• [Instructions for the task] Find every line below with the word "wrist" in it, and copy each one.

• [Extracted records]
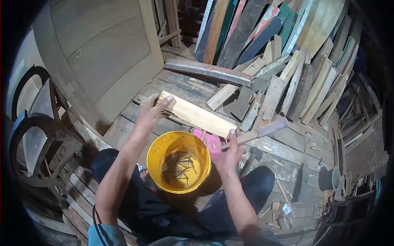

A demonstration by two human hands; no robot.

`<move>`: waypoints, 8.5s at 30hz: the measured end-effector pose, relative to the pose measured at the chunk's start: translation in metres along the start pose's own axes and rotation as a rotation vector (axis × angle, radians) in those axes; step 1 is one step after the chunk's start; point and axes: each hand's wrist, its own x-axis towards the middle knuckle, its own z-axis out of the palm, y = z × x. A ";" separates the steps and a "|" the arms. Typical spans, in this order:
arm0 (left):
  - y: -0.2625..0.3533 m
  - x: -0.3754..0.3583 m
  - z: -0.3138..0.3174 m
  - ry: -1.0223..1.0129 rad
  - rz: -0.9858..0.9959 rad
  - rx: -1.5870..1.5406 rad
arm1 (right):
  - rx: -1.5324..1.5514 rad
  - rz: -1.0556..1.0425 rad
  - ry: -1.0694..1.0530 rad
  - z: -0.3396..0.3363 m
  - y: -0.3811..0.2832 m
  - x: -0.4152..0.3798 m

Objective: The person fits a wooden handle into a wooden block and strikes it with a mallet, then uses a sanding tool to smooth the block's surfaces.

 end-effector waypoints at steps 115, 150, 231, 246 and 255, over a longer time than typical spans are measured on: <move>0.028 -0.004 -0.026 0.321 0.439 -0.461 | -0.948 -0.472 -0.971 0.014 0.047 -0.083; 0.026 -0.011 -0.038 0.209 0.352 -0.489 | -0.983 -0.493 -0.958 0.018 0.045 -0.084; 0.008 -0.005 0.005 0.190 0.348 -0.405 | -0.947 -0.733 -0.787 0.030 0.036 -0.066; -0.007 -0.013 0.044 0.321 0.512 -0.235 | -0.992 -0.729 -0.680 0.064 0.003 -0.039; -0.017 -0.023 0.038 0.211 0.450 -0.200 | -1.009 -0.846 -0.640 0.064 0.009 -0.035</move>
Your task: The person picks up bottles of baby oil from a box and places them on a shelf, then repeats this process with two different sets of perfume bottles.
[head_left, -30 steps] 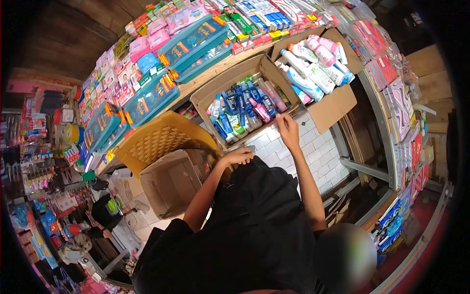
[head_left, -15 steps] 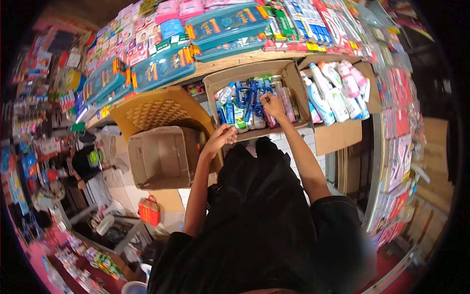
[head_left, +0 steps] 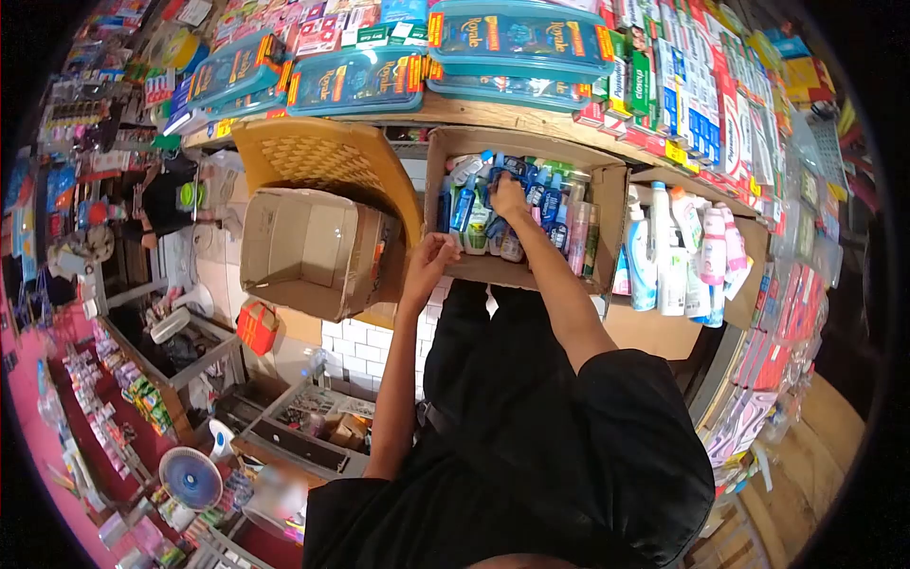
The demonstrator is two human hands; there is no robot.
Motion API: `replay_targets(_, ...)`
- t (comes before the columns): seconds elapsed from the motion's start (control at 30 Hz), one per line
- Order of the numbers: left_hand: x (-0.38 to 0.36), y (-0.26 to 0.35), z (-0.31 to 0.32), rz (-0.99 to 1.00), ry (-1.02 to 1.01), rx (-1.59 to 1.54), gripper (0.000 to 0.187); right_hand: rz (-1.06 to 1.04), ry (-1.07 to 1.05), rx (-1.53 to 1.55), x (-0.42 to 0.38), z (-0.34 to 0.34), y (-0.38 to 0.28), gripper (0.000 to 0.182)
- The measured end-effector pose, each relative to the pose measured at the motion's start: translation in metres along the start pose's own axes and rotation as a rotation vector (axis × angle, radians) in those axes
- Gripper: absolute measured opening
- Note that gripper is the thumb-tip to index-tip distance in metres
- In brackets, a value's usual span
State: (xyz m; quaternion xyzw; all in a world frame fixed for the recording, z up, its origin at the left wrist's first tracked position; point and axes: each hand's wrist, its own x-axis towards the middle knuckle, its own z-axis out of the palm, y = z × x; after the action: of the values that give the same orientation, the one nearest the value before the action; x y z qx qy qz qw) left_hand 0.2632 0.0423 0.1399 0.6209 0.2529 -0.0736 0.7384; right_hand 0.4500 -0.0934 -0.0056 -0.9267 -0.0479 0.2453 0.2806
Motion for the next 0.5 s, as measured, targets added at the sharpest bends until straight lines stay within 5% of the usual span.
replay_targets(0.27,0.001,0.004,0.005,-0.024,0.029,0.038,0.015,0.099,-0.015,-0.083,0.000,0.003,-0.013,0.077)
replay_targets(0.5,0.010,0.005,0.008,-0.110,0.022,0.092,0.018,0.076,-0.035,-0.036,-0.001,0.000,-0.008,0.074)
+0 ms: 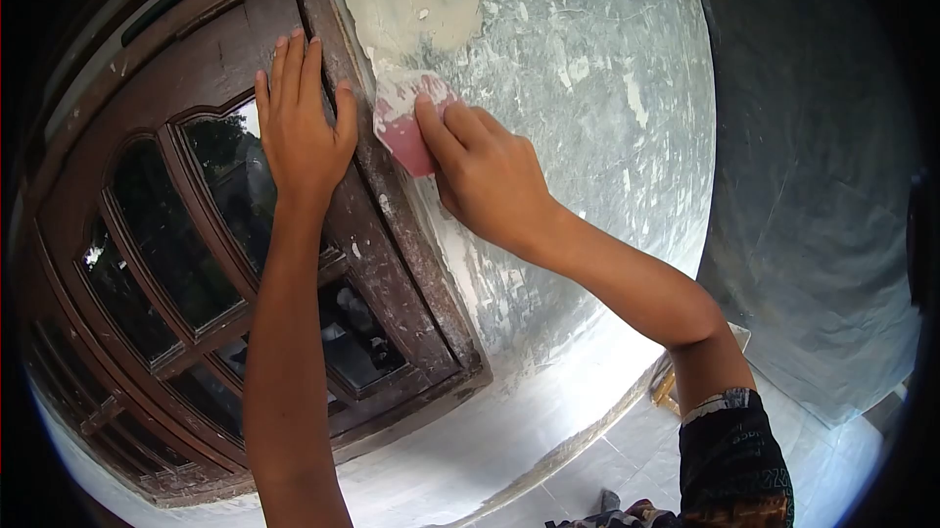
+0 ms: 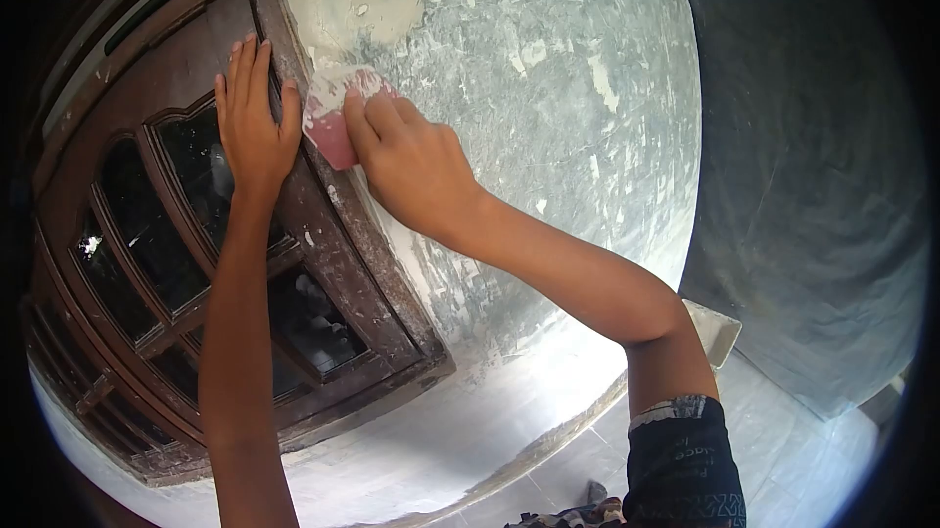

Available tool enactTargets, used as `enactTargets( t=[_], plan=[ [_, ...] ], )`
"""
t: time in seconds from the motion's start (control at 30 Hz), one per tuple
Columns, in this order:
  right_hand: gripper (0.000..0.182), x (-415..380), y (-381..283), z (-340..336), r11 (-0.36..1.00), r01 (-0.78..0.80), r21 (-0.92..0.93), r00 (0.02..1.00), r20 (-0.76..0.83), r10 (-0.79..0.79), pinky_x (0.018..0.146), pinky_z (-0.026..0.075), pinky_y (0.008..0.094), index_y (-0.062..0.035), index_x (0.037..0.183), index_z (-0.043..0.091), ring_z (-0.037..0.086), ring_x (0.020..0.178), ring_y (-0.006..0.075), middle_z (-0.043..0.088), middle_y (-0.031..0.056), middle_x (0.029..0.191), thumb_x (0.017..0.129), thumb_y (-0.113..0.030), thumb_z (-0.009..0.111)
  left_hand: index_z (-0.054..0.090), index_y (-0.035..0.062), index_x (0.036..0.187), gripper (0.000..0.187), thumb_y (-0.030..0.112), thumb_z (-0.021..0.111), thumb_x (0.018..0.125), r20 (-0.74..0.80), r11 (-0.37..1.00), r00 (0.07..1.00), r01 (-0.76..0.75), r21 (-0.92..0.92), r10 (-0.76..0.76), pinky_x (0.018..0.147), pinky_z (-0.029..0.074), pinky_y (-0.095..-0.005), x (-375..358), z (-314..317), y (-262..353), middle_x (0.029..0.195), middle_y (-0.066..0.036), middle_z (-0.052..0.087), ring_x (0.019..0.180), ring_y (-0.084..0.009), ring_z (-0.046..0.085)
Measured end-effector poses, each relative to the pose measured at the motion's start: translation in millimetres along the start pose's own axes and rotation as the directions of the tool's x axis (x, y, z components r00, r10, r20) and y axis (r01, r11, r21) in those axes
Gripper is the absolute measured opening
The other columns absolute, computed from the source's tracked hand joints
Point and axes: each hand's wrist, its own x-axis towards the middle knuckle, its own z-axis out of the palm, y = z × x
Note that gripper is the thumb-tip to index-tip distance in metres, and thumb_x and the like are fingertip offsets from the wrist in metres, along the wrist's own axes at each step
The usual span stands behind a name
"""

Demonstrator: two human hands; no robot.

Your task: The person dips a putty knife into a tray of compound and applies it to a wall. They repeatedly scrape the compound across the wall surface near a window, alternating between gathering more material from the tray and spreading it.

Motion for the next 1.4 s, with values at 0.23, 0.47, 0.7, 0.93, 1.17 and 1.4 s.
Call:
enactTargets(
  t=[0.23, 0.47, 0.7, 0.93, 1.17, 1.4],
  plan=[
    [0.040, 90.9, 98.7, 16.7, 0.966, -0.176, -0.188, 0.971, -0.196, 0.138, 0.069, 0.055, 0.0458, -0.0025, 0.120, 0.060, 0.066, 0.085, 0.0365, 0.063, 0.0142, 0.091, 0.080, -0.001, 0.064, 0.056, -0.0016, 0.138, 0.049, 0.021, 0.058, 0.094, 0.000, 1.000, 1.000, 0.001, 0.005, -0.001, 0.121, 0.024, -0.0548, -1.3, 0.9, 0.1, 0.150, -0.018, 0.050, 0.145, -0.0338, 0.040],
    [0.059, 11.7, 29.1, 18.5, 0.985, -0.113, -0.133, 0.992, 0.048, 0.121, 0.063, 0.057, 0.0399, 0.0071, 0.133, 0.051, 0.064, 0.092, 0.0305, 0.057, 0.0131, 0.099, 0.075, 0.002, 0.065, 0.057, -0.0014, 0.138, 0.049, 0.020, 0.058, 0.094, -0.005, 1.000, 1.000, 0.000, 0.003, 0.000, 0.121, 0.024, -0.0545, -1.1, 0.2, 0.7, 0.150, -0.018, 0.050, 0.145, -0.0335, 0.040],
    [0.049, 40.1, 25.3, -22.2, 0.999, -0.030, 0.013, 0.990, -0.135, 0.032, 0.064, 0.055, 0.0425, -0.0006, 0.123, 0.059, 0.065, 0.086, 0.0321, 0.060, 0.0119, 0.092, 0.074, 0.000, 0.064, 0.057, -0.0013, 0.138, 0.049, 0.020, 0.057, 0.094, -0.004, 1.000, 1.000, 0.006, -0.003, -0.006, 0.120, 0.025, -0.0545, -1.1, 0.0, 1.1, 0.151, -0.018, 0.050, 0.145, -0.0336, 0.040],
    [0.029, 104.6, 138.6, 10.6, 0.976, -0.108, -0.187, 0.989, -0.116, 0.088, 0.074, 0.053, 0.0448, -0.0029, 0.113, 0.063, 0.062, 0.100, 0.0333, 0.061, 0.0172, 0.101, 0.085, -0.010, 0.068, 0.057, -0.0015, 0.137, 0.049, 0.020, 0.058, 0.093, -0.011, 1.000, 1.000, 0.000, 0.001, 0.000, 0.121, 0.025, -0.0550, -1.7, 1.5, -0.5, 0.150, -0.019, 0.051, 0.145, -0.0340, 0.040],
    [0.050, 28.4, 69.8, 12.9, 0.980, -0.073, -0.185, 0.997, -0.003, 0.074, 0.063, 0.057, 0.0402, 0.0086, 0.125, 0.056, 0.066, 0.092, 0.0309, 0.062, 0.0138, 0.095, 0.076, 0.001, 0.064, 0.057, -0.0016, 0.137, 0.049, 0.020, 0.058, 0.093, -0.008, 1.000, 1.000, -0.003, 0.005, 0.003, 0.121, 0.024, -0.0549, -1.7, 1.6, 0.1, 0.150, -0.018, 0.051, 0.145, -0.0338, 0.040],
    [0.052, 8.0, 11.1, -22.7, 0.990, -0.033, 0.140, 0.998, 0.058, 0.025, 0.063, 0.056, 0.0410, 0.0022, 0.126, 0.058, 0.065, 0.086, 0.0313, 0.059, 0.0121, 0.091, 0.075, 0.001, 0.066, 0.057, -0.0020, 0.137, 0.049, 0.020, 0.058, 0.093, -0.004, 1.000, 1.000, 0.006, -0.003, -0.006, 0.121, 0.024, -0.0545, 0.9, -1.0, 1.5, 0.150, -0.018, 0.050, 0.145, -0.0339, 0.040]
  ],
)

• [Worked solution]
`<move>`: waypoints, 8.5s at 30hz: the measured end-effector pose, relative to the pose measured at the chunk's start: translation in metres along the start pose's own axes and rotation as a rotation vector (axis × angle, radians) in those axes; step 1 is one step after the chunk's start; point and axes: each hand's wrist, its own x-axis towards the middle knuckle, its own z-axis out of the palm, y = z × x. A ";" separates the steps and a "|" the arms. Typical spans, in this order:
State: (xyz m; quaternion xyzw; all in a world frame fixed for the recording, z up, its origin at the left wrist's first tracked position; point and axes: each hand's wrist, its own x-axis towards the middle knuckle, its own z-axis out of the palm, y = z × x; after the action: of the values that give the same orientation, the one nearest the value before the action; x y z qx qy qz qw) left_hand 0.2632 0.0423 0.1399 0.6209 0.2529 -0.0736 0.7384; right_hand 0.4500 -0.0934 -0.0056 -0.9267 -0.0479 0.2453 0.2806
Point and axes: each hand's wrist, its own x-axis towards the middle knuckle, its own z-axis out of the palm, y = z × x
Note that gripper is the thumb-tip to index-tip distance in metres, and thumb_x and the like are fingertip offsets from the wrist in metres, along the wrist's own axes at each step

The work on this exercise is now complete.